Seven & i Omnichannel Play

Could plan to turn 7-Elevens in Japan into online pickup points double back to U.S.?

TOKYO -- Seven & i Holdings Co. Ltd. CEO Toshifumi Suzuki--the 81-year-old executive who built 7-Eleven into the world's biggest convenience store chain--has a new mission: turning more than 50,000 brick-and-mortar stores in Japan into portals to a new online retail empire, reported Reuters. And Suzuki is again seeking inspiration in the United States, raising the question of whether he would, in turn, bring any such successful initiative to the U.S. market.

Toshifumi Suzuki

Seven & i is a group companies with a wide variety of business operations, including convenience stores, general merchandise stores, department stores, supermarkets, food services, financial services and IT services. It was Suzuki who brought 7-Eleven stores across the Pacific, eventually buying the U.S. company.

In Suzuki's vision, goods ordered online from Seven & i's department stores and supermarkets, as well as outside partners, would be delivered to and picked up from the thousands of 7-Eleven c-stores spread across Japan at a customer's convenience, the news agency said. Most are open 24 hours a day.

"I've been talking for a while inside the company about integrating the real [bricks and mortar] side with the Internet, but nobody was taking it seriously," Suzuki told Reuters. In September, the Japanese retail guru decided to change all of that.

He dispatched about 50 heads of the group's companies--his top lieutenants--on a mission to the United States. He instructed them to visit retailers like Macy's, shopping malls and Internet companies, examples of what he called "omnichannel" integration that are beginning to yield results--with orders to figure out how to apply it in Japan.

"In the U.S., they observed, they listened and they realized that this was possible, and now they're all motivated," Suzuki said.

Suzuki said the company is already in discussions on point-of-pickup arrangements for Japan with online retailers, including major players.

"We've had lots of approaches from people wanting to be partners," Suzuki said, although Amazon.com is not among them.

At the moment, 7-Eleven's stores in Japan do not offer the range of e-commerce services available at their U.S. counterparts. On the other side of the Pacific, for example, 7-Eleven maintains dedicated lockers for picking up merchandise ordered online from Amazon at some stores.

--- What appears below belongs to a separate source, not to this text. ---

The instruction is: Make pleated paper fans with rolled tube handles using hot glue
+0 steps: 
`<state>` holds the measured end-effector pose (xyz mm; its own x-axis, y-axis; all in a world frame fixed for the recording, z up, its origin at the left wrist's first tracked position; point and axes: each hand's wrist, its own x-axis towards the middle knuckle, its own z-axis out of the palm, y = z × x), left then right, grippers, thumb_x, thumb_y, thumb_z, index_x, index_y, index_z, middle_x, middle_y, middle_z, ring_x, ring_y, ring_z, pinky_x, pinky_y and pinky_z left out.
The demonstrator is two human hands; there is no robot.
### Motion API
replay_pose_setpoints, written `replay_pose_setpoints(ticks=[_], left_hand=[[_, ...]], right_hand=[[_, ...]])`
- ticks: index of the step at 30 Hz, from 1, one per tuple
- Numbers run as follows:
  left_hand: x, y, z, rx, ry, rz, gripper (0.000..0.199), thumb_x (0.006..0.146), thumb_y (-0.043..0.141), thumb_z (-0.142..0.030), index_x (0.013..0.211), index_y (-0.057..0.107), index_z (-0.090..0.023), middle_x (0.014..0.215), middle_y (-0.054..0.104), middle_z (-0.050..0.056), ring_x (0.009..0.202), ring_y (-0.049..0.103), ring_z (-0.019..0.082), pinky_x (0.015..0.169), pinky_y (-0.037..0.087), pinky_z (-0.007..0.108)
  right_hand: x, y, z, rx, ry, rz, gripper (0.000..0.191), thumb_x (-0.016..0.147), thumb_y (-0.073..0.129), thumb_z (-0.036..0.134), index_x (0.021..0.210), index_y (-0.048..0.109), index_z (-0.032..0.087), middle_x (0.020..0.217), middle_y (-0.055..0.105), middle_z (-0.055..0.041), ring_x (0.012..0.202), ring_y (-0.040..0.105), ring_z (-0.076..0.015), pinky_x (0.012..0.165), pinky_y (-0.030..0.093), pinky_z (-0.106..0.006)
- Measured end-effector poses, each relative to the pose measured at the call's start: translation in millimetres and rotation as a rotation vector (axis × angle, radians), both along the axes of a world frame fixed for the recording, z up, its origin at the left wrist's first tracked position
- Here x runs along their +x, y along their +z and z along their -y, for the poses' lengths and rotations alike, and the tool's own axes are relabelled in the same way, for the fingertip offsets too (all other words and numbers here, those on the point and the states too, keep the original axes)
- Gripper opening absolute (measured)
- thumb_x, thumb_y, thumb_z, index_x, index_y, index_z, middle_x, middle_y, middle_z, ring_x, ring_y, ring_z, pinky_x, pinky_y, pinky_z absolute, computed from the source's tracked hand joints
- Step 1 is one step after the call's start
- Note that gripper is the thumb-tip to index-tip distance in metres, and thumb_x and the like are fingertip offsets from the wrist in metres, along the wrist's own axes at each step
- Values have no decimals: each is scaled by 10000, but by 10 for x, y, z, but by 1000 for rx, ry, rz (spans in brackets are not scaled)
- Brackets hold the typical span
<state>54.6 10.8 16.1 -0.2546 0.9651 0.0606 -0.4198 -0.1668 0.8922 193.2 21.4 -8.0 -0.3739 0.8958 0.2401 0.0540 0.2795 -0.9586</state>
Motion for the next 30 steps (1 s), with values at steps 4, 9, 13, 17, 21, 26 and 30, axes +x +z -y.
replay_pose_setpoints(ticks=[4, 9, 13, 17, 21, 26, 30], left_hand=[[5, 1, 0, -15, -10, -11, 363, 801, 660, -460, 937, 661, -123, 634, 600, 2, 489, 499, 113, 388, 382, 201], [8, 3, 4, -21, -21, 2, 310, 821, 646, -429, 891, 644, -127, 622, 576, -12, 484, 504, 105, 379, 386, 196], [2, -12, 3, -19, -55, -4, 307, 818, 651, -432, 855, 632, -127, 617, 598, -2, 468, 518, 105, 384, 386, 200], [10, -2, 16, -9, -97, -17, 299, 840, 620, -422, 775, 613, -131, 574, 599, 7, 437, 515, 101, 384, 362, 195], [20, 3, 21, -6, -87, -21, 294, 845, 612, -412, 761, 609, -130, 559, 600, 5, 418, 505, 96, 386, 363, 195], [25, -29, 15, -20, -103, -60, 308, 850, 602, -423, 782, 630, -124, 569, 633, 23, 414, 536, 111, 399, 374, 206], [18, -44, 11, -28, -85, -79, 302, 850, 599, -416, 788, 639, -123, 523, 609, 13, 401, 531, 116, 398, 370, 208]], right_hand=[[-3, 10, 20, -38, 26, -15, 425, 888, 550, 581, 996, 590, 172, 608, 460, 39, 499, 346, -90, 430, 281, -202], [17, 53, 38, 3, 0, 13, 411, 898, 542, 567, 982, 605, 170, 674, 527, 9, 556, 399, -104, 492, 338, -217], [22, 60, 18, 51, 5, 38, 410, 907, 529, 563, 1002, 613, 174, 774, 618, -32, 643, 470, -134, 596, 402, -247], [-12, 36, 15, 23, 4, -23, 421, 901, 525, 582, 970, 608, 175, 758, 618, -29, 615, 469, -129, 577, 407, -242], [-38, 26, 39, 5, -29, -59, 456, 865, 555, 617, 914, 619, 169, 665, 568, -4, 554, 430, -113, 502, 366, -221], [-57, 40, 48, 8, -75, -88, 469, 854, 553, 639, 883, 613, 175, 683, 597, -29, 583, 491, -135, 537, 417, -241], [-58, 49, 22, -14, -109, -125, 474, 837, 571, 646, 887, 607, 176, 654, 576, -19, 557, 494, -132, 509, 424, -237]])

Amazon does have point-of-pickup arrangements with 7-Eleven's chief Japan rivals, FamilyMart and Lawson--but 7-Eleven only offers such services for limited online product offerings, such as upscale cosmetics, purchased from other Seven & i retailers.

With no plans to step down any time soon, Suzuki has a reputation for a willingness to innovate and make big plays. In 1991, his company acquired a majority stake in its U.S. mentor and original 7-Eleven owner Southland Corp.

The Japanese company then turned its U.S. unit around, transferring sophisticated data systems developed in the United States but refined in Japan, to manage inventories and optimize merchandise strategy at individual stores.

The company also pioneered many of the services and products--freshly prepared "bento" box meals, 24-hour banking and bill payments, a premium private label brand--that made Japan's convenience stores and especially 7-Eleven among the most profitable in the world.

To bolster its offerings in other retail segments, this month it acquired a 49.9% stake in the operator of 10 Barneys New York high-end apparel stores in Japan, said the report.

Seven & i has approximately 50,250 c-stores worldwide. 7-Eleven, Dallas, operates, franchises or licenses approximately 10,200 7-Eleven stores in North America. Globally, there are nearly 52,000 7-Eleven stores in 16 countries. During 2012, 7-Eleven stores generated total worldwide sales close to $84.8 billion.